4) The Disillusioned.
These are the ones who realise that both parties are corrupt and essentially the same so they either abstain from voting entirely or try and find an independent local candidate who has reasonably sane views.
I count myself as #4
Re:*sigh* (Score:3, Insightful)
You're still working under the assumption that they are trying to make money from old releases. The publishers know full well that they will not make much from a 20 yr old film, or even a 10 yr old film, they understand perfectly that a movie stops being profitable 18 months after release (Cinema, DVD, TV). What they want is for people to keep buying the new stuff and not waste time watching old movies (superior in every way to the crap that Hollywood produces now). The "industry" understands that people have a limited amount of time and most people will be just as happy to stay at home and watch old movies and TV shows from the 80's or earlier (Day of the Triffids, old Doctor Who, and so on), this eats into the amount of time people have to watch new media (and with it the money they would spend).
Add on to this that if people had easy and free (extremely cheap) access to old media the new media would be forced to compete with the quality of the old media, quality which has been steadily slipping, see: loudness war, Reality TV, rise in Rap/Electronic music (cheap to produce, low quality sounds). They don't want to profit from old releases, they want to restrict your access to them so that you spend time and money watching the new releases so they can maintain the profitability of new releases while reducing costs and quality.
Re:*sigh* (Score:2, Insightful)
Re:*sigh* (Score:3, Insightful)
Irrelevant. A communist would claim that there is a higher goal namely destroying capitalism and creating an classless society and would justify his actions according to his goal.

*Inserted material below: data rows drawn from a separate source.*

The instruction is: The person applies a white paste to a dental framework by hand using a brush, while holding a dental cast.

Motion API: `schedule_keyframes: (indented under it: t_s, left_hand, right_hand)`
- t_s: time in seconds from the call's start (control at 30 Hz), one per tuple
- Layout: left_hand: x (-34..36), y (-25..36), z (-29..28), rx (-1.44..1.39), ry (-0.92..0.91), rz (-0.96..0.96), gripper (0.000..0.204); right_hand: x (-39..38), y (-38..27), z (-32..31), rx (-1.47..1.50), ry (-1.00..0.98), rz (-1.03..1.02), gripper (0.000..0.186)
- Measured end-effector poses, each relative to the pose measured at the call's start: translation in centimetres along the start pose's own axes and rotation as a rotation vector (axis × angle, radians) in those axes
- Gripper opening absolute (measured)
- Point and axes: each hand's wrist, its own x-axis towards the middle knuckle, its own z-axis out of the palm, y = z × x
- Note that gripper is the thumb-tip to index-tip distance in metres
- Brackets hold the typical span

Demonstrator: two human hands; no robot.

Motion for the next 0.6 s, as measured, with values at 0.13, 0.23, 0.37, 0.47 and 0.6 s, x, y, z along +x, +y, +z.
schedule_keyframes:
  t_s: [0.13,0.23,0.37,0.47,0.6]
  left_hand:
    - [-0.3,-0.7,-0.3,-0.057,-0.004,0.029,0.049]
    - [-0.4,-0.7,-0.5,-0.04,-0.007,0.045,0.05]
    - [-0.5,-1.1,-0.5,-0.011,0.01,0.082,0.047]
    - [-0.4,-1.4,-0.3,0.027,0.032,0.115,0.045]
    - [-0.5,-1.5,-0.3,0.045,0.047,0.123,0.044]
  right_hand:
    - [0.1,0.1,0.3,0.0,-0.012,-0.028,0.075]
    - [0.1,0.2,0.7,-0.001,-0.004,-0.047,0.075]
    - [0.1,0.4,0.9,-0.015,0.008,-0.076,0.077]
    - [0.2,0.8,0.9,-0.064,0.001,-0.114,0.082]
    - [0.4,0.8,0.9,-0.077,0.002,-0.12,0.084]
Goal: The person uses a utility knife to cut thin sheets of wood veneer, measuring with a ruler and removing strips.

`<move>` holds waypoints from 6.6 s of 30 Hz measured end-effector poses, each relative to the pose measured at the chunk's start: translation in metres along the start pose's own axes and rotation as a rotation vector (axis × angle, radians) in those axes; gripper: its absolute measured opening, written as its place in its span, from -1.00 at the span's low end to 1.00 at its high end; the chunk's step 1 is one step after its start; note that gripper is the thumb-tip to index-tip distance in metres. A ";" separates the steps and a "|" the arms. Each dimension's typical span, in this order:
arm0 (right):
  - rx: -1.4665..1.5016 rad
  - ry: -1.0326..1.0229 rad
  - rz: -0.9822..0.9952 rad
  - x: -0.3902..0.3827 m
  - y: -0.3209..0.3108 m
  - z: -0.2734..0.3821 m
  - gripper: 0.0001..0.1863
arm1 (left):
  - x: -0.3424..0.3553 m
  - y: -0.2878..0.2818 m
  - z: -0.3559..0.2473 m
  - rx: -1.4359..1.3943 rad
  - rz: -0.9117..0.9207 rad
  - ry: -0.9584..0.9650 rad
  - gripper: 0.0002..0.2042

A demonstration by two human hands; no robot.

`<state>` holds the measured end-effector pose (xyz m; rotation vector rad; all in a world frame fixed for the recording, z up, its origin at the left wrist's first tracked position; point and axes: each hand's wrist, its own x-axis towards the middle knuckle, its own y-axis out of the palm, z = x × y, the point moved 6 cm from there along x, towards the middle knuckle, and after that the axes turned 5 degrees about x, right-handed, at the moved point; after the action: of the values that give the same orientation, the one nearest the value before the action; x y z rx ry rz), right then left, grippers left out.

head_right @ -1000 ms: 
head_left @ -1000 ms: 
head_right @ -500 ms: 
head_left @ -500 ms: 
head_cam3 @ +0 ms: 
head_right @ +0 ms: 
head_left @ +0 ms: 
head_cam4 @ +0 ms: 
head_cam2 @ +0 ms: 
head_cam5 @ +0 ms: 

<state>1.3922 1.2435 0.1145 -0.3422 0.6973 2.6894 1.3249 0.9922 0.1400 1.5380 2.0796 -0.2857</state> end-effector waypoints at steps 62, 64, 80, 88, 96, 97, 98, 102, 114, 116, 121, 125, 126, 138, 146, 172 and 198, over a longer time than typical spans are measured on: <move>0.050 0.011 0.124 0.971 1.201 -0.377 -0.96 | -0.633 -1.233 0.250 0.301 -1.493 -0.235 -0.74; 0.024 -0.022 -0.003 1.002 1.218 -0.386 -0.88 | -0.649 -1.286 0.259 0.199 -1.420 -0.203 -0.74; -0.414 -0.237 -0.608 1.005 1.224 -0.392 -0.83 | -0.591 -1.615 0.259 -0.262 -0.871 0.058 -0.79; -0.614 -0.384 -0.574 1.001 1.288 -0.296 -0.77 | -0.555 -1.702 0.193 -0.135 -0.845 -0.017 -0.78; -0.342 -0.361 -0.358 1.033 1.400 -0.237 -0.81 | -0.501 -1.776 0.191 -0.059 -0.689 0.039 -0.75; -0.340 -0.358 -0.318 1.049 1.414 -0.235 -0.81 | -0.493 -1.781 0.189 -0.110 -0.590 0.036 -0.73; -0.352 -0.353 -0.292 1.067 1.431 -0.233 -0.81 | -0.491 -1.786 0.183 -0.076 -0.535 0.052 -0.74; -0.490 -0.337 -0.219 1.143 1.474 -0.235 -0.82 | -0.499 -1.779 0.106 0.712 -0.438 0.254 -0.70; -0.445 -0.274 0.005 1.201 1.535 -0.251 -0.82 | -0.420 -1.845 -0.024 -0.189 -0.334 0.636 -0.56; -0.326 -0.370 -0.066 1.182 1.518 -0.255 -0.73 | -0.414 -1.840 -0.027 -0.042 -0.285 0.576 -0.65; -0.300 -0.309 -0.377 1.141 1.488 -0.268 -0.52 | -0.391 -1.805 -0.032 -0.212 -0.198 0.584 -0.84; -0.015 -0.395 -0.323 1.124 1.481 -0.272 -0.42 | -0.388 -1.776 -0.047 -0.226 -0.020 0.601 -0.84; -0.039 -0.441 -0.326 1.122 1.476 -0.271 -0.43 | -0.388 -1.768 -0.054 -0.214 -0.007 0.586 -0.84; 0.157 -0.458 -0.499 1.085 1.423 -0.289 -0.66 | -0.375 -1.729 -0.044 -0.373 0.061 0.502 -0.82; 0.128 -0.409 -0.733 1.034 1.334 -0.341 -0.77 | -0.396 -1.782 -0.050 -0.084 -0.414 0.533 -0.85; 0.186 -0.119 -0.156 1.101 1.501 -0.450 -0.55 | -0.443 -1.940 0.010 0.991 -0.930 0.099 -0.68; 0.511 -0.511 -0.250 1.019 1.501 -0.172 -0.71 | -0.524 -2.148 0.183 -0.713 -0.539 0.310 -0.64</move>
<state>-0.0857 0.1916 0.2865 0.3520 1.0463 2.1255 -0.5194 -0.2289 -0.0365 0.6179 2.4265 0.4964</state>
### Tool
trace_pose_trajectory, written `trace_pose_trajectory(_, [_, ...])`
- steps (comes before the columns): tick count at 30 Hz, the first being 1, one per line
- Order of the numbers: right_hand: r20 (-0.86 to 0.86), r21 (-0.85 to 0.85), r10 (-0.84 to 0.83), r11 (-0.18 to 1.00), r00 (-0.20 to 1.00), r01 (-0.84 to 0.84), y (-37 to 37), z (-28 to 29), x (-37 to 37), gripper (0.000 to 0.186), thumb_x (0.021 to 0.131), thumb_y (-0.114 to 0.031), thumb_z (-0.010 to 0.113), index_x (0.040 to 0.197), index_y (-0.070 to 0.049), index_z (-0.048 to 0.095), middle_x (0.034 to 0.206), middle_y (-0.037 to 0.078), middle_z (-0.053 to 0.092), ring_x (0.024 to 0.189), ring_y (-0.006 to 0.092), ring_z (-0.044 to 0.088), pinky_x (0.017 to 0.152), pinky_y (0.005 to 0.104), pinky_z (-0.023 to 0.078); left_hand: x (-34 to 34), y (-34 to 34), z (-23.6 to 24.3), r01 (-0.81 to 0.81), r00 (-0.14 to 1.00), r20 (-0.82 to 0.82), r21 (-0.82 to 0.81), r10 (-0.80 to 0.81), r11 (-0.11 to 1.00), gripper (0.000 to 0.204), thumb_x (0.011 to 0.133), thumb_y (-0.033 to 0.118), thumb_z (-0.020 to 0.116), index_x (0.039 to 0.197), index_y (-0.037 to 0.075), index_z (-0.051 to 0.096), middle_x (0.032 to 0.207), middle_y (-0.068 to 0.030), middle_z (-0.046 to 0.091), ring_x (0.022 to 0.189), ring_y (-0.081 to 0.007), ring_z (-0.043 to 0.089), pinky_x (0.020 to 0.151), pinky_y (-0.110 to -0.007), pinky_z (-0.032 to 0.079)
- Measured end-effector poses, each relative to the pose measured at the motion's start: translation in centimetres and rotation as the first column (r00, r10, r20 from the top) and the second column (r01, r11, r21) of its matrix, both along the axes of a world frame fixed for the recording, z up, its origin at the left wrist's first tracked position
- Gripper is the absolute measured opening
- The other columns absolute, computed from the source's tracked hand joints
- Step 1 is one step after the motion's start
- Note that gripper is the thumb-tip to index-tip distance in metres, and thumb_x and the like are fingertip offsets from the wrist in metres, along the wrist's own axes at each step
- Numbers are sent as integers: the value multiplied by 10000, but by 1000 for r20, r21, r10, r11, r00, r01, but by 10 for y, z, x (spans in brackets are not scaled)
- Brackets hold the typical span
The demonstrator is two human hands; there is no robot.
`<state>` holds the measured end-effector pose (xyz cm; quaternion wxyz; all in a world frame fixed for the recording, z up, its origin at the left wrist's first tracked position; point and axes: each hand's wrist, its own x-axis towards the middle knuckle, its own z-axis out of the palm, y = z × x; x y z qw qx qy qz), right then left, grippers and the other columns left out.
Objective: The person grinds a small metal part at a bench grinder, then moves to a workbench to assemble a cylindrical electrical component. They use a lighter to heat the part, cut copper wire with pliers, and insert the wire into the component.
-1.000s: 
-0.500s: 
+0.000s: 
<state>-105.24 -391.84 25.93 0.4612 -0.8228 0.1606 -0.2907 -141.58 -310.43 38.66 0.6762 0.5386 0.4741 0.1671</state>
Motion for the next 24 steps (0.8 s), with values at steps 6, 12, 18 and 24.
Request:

He can(in his view) justly claim that the people who govern him are tyrants and that their blood should be spilled(notice the Jefferson quote) because he wants concepts like equality(both lawfully and financially) and better representation(as a representation of the working class). Not obeying laws in a democracy is a sham 99% of the times and used by mostly pot-smokers(as you have illustrated). Do you find the law unjust? Sure, change the law by voting or get elected and change the law.
Instead of choosing that path you could go with the easy path and "stick it to the man", using some pseudo-anarchic philosophy. Breaking a law because you deem it unjust in modern society has nothing to do with oppression and everything with a pure disregard of the law and rules in general. It is the product of not idealists but spoiled kids who are used to getting whatever they desire at whatever moment they desire. People deem themselves revolutionaries and philosophers by reading badly written pamphlets written by people who have never tried to build a proper philosophy but instead pick and choose whatever they like.
I personally respect people with a concrete and thought out philosophy, irregardless if I agree with them or not. But a childish "rules don't apply to me" commands me no respect and the those people are rightfully not being taken seriously by people with power.
Long live Pierre-Joseph Proudhon and down with his ideas!